Reliable websites to help you get started:
- Women Artists: Self Portraits and Representations of Womanhood from the Medieval Period to the Present
- n.paradoxa; international feminist art journal exploring feminist theory and contemporary women's art practices
- Women Artists in History
- Women & Art (selective, annotated list of links with information on women in the visual arts)
Pre-Raphaelite Women-Art-Sisters Gallery (this is Pt.1-look for links to Parts 2--4 at the bottom of the page)
Have you ever had to ask yourself "Where on earth did I find this??"
When writing a paper or completing a project for a class, you will be asked to provide a bibliography of the materials that you used. It is much harder (sometimes impossible!) to retrace your steps than to use note cards or software as you are working to keep track of sources of information you use.
Check a print or online citation guide in advance so you'll know what information about each information source to record before you begin your research.
The CSUDH Library Citation Guide gives you brief examples of how to cite books, articles, and web resources in a variety of citation formats, including MLA.
MLA Formatting and Style Guide, created and maintained by Purdue University, is a more complete and authoritative guide to MLA format.
- use Advanced Search (not Basic or Expert Search).
- if you want only journal articles, click beside "Journal Articles" (below "Narrow your search to...") to eliminate reviews and opinion pieces.
- unless you want to search journals from all disciplines, remember to select from These Discipline(s) and / or Journal(s) (scroll down from Search area) before you click Search.
- default search is full text; JSTOR has no subject headings or thesaurus, but you can limit to Abstract, Title, Caption or Author to refine your results. Warning: most articles don't have abstracts, so use this limit with care!
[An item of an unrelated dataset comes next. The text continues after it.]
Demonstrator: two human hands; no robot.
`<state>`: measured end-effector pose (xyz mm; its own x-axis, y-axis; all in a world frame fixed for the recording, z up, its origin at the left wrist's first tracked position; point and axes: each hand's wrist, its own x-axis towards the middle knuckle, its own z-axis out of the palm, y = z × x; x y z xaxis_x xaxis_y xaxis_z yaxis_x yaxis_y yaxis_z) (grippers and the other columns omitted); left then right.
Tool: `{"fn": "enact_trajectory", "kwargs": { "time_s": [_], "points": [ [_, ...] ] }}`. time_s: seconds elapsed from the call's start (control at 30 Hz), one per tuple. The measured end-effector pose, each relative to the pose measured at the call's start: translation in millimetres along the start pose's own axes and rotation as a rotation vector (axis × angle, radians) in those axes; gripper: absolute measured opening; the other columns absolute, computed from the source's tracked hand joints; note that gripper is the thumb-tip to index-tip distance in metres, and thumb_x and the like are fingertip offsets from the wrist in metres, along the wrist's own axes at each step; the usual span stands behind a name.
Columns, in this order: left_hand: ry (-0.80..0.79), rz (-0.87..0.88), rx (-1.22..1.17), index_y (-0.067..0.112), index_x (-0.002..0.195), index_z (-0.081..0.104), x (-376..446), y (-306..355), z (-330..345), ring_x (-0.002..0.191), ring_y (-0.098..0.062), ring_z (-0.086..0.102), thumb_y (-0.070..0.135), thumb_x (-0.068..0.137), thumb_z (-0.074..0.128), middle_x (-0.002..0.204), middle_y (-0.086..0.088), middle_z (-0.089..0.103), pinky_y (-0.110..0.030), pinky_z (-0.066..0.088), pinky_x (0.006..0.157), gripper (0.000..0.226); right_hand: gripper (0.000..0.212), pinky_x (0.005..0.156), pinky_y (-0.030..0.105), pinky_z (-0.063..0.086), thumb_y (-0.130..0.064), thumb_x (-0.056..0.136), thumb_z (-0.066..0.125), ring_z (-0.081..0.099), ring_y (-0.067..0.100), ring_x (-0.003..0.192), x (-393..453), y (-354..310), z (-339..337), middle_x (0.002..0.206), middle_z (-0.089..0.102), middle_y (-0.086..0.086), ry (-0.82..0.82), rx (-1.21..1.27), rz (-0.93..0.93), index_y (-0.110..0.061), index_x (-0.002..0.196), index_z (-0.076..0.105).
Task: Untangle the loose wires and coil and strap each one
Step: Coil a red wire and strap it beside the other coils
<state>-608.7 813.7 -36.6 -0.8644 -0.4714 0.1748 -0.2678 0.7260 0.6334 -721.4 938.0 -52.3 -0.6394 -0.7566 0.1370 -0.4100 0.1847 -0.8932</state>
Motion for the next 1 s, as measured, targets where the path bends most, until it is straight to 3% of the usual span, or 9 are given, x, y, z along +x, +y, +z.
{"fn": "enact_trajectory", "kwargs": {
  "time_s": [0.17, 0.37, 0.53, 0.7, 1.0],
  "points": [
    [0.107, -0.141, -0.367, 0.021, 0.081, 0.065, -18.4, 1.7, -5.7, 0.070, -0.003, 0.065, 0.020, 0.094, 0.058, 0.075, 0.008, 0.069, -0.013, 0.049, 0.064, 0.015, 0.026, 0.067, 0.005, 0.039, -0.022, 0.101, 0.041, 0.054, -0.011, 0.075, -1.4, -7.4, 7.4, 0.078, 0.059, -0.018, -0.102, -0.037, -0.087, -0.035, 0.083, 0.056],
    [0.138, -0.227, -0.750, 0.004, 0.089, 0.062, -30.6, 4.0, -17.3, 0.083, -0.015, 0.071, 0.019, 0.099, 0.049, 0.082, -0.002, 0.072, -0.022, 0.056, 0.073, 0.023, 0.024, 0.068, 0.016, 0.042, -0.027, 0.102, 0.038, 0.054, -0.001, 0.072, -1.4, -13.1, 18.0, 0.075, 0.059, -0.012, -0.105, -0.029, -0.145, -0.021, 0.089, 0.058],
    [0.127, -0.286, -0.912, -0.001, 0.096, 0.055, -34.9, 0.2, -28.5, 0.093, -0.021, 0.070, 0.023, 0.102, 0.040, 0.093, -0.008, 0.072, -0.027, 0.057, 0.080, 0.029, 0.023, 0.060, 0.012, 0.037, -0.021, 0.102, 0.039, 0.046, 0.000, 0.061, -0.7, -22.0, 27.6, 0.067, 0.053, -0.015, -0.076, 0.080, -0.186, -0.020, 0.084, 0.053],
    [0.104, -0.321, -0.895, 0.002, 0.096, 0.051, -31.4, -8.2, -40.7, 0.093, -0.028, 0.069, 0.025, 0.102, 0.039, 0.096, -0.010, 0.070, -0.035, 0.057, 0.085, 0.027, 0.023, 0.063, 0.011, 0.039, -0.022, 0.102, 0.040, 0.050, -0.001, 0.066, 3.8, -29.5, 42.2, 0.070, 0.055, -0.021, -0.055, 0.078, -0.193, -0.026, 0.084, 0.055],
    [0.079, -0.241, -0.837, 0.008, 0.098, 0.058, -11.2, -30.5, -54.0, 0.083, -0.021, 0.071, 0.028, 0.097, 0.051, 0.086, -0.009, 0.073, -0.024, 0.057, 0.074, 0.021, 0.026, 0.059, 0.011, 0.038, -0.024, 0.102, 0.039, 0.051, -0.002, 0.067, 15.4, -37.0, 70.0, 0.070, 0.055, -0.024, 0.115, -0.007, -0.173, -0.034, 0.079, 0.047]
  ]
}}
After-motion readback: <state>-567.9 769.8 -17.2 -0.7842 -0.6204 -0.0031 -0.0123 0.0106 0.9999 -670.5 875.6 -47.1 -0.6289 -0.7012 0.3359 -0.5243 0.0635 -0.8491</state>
- Truncation: search for the singular and plural forms of a word by placing * (the asterisk on your keyboard, made by typing Shift 8) at the end of the singular form of the word.
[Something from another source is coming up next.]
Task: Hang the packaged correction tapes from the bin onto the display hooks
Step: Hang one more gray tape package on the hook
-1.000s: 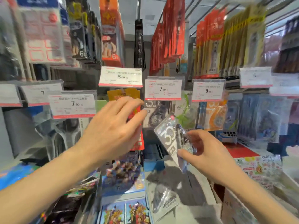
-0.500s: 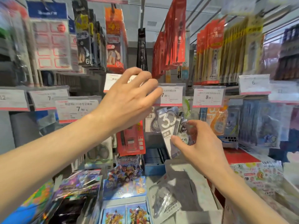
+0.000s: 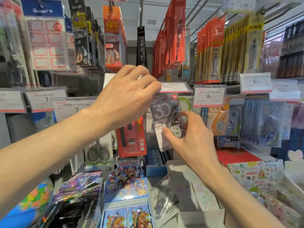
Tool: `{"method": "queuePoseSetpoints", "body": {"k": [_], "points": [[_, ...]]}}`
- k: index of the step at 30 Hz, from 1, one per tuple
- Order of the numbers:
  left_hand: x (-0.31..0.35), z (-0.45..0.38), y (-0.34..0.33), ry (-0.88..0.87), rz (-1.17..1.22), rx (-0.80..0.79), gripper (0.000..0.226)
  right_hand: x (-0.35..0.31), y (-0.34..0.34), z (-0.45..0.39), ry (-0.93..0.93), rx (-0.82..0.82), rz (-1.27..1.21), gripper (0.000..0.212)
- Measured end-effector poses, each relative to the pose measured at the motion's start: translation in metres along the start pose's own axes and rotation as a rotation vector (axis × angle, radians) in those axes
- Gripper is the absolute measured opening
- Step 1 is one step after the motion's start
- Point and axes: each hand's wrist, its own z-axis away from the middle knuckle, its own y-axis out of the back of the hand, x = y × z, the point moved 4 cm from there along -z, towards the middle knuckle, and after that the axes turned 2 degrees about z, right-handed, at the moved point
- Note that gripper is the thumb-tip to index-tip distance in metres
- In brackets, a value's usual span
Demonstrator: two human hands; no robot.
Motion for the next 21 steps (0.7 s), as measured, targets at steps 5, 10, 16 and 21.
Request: {"method": "queuePoseSetpoints", "body": {"k": [5, 10, 16, 21], "points": [[-0.002, 0.0, 0.001, 0.01, 0.021, 0.011, 0.02, -0.003, -0.004, -0.006, -0.028, 0.018, 0.001, 0.065], [-0.003, 0.0, 0.001, 0.026, 0.04, 0.02, 0.019, -0.005, -0.007, -0.01, -0.036, 0.028, 0.012, 0.064], [-0.002, 0.001, 0.0, 0.034, 0.047, 0.034, 0.018, -0.006, -0.012, -0.014, -0.054, 0.009, 0.032, 0.066], [-0.001, 0.002, -0.001, 0.037, 0.06, 0.053, 0.018, -0.005, -0.026, -0.019, -0.08, -0.018, 0.045, 0.052]]}}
- Proximity Operators: find terms within a specific number of words of each other using double quotes around the two words followed immediately by typing tilde ( ~ ) as a proximity operator and a numeral. For example, to search for an item with the words Alexandria and ancient within ten words of each other: e.g.: "Alexandria ancient "~10. Use this tip to achieve more precise results when searching the full text of long articles.
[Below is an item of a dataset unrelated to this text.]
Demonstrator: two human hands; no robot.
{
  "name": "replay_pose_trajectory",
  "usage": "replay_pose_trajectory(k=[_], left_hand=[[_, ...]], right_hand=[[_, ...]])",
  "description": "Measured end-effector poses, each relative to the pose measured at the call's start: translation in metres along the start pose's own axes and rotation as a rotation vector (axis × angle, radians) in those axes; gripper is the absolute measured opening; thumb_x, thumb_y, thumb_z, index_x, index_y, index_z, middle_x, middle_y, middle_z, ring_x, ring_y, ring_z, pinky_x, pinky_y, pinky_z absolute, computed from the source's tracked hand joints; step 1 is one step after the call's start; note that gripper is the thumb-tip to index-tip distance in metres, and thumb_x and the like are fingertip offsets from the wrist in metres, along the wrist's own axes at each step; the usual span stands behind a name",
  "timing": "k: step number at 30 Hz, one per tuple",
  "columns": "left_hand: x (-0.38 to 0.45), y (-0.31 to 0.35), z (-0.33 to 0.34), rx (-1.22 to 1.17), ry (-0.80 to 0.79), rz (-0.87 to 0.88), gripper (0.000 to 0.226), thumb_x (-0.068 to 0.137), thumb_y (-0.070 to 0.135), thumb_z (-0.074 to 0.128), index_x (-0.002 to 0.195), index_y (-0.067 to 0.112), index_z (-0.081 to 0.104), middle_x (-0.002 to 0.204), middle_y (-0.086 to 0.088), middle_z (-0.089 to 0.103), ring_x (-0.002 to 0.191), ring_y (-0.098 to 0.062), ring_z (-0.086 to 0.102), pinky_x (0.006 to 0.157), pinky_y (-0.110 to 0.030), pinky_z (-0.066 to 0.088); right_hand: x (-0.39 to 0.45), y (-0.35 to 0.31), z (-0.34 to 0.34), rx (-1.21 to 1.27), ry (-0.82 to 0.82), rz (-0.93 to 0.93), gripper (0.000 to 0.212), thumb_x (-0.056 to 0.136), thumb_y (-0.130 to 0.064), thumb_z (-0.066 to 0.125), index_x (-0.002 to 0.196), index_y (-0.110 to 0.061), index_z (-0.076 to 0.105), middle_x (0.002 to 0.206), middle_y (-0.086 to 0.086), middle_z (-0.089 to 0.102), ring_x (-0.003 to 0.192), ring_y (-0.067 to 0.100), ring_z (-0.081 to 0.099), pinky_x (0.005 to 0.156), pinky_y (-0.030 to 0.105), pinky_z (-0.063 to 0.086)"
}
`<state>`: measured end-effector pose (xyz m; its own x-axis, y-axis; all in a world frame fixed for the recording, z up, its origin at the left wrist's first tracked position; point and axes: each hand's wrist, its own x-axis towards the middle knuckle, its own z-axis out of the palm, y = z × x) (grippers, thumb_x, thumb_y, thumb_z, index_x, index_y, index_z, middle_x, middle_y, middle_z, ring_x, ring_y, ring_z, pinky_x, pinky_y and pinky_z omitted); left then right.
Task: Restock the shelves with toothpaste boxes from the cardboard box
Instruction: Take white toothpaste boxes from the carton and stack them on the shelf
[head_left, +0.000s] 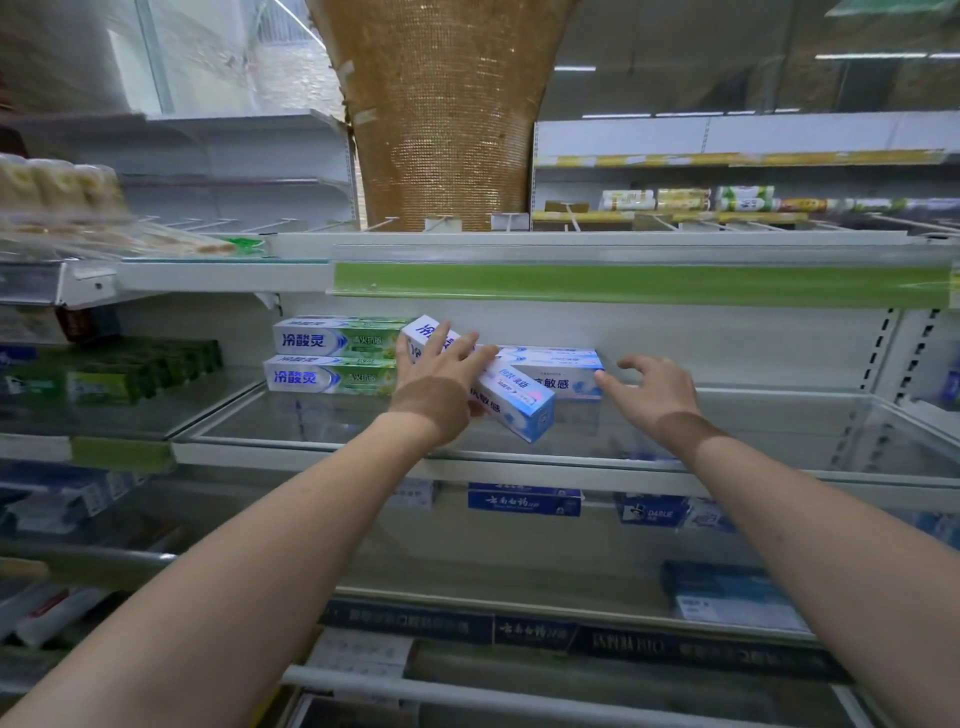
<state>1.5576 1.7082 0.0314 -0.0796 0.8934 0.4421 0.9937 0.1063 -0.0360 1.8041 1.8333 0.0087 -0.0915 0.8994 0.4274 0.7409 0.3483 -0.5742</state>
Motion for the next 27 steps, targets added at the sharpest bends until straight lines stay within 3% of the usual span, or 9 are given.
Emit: replay_pose_trajectory(k=[3,6,9,12,18,22,27], left_hand=[[0.001,0.002,-0.006,0.027,0.017,0.066,0.064,0.094,0.033,0.065,0.151,0.034,0.036,0.156,0.003,0.036,0.15,-0.022,0.02,0.119,-0.068,0.0],[0.005,0.015,-0.008,0.049,0.0,0.076,0.054,0.093,0.044,0.064,0.142,0.029,0.047,0.14,-0.003,0.046,0.138,-0.024,0.034,0.119,-0.066,0.003],[0.011,0.031,-0.003,0.045,-0.067,0.052,0.055,0.092,0.057,0.061,0.137,0.027,0.049,0.134,-0.006,0.048,0.13,-0.028,0.039,0.113,-0.053,0.027],[0.018,0.042,0.006,0.049,-0.113,0.046,0.053,0.091,0.055,0.064,0.133,0.026,0.051,0.131,-0.006,0.049,0.127,-0.028,0.043,0.103,-0.048,0.035],[0.034,0.049,0.013,-0.023,-0.147,0.029,0.053,0.087,0.048,0.074,0.129,0.021,0.058,0.133,-0.003,0.052,0.131,-0.028,0.044,0.105,-0.052,0.04],[0.041,0.051,0.02,-0.035,-0.139,0.047,0.046,0.089,0.047,0.072,0.124,0.021,0.057,0.121,-0.001,0.057,0.126,-0.027,0.046,0.107,-0.055,0.039],[0.045,0.059,0.03,-0.043,-0.133,0.021,0.051,0.093,0.043,0.067,0.137,0.021,0.05,0.141,0.001,0.053,0.142,-0.028,0.035,0.115,-0.061,0.026]], right_hand=[[-0.001,0.002,-0.002,-0.02,-0.008,0.004,0.055,0.083,-0.062,0.061,0.124,-0.025,0.066,0.129,0.013,0.061,0.126,0.034,0.05,0.105,0.039,0.041],[-0.002,0.003,-0.005,-0.05,-0.022,0.003,0.056,0.085,-0.061,0.061,0.128,-0.026,0.064,0.129,0.014,0.06,0.126,0.034,0.049,0.107,0.038,0.039],[-0.002,0.002,-0.009,-0.082,-0.03,0.0,0.053,0.088,-0.055,0.061,0.131,-0.024,0.062,0.129,0.017,0.06,0.126,0.034,0.048,0.107,0.037,0.037],[0.0,0.007,-0.013,-0.123,-0.033,0.003,0.051,0.089,-0.052,0.06,0.132,-0.026,0.061,0.13,0.014,0.06,0.126,0.034,0.048,0.107,0.037,0.038],[0.002,0.008,-0.017,-0.131,-0.039,-0.002,0.046,0.091,-0.044,0.059,0.133,-0.027,0.059,0.133,0.01,0.059,0.127,0.033,0.048,0.108,0.037,0.038],[0.006,0.01,-0.015,-0.124,-0.039,0.028,0.043,0.091,-0.037,0.059,0.132,-0.026,0.061,0.13,0.012,0.06,0.127,0.034,0.048,0.107,0.038,0.04],[0.006,0.011,-0.017,-0.1,-0.043,0.047,0.045,0.087,-0.022,0.058,0.132,-0.025,0.061,0.13,0.013,0.059,0.126,0.035,0.047,0.107,0.04,0.04]])
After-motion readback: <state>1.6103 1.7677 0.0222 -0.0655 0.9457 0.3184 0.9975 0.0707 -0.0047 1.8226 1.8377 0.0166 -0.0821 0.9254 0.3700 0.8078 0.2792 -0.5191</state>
- Relevance of Terms: increase the importance of any term in your search by using the caret symbol ( ^ made by typing Shift 6) followed by a number ("the boost factor"). e.g: the query: women^10 men gives instances of the word women in a document ten times more weight than the word men (this tip is also helpful when searching the full text of long articles).
- All articles are in .pdf format and require that a recent version of Adobe Acrobat Reader be installed on your computer ( http://www.adobe.com/products/acrobat/readstep2.html) use the Print /Save icons on top toolbar of Adobe Acrobat Reader, closest to the article full text ( using Browser File /Save /Print menu commands usually produces flawed copies)
- Citing JSTOR articles: the citation is on the cover page of every article you print; follow MLA guidelines. Click Help in light brown type (Help) in the upper RH corner of the screen for more useful hints.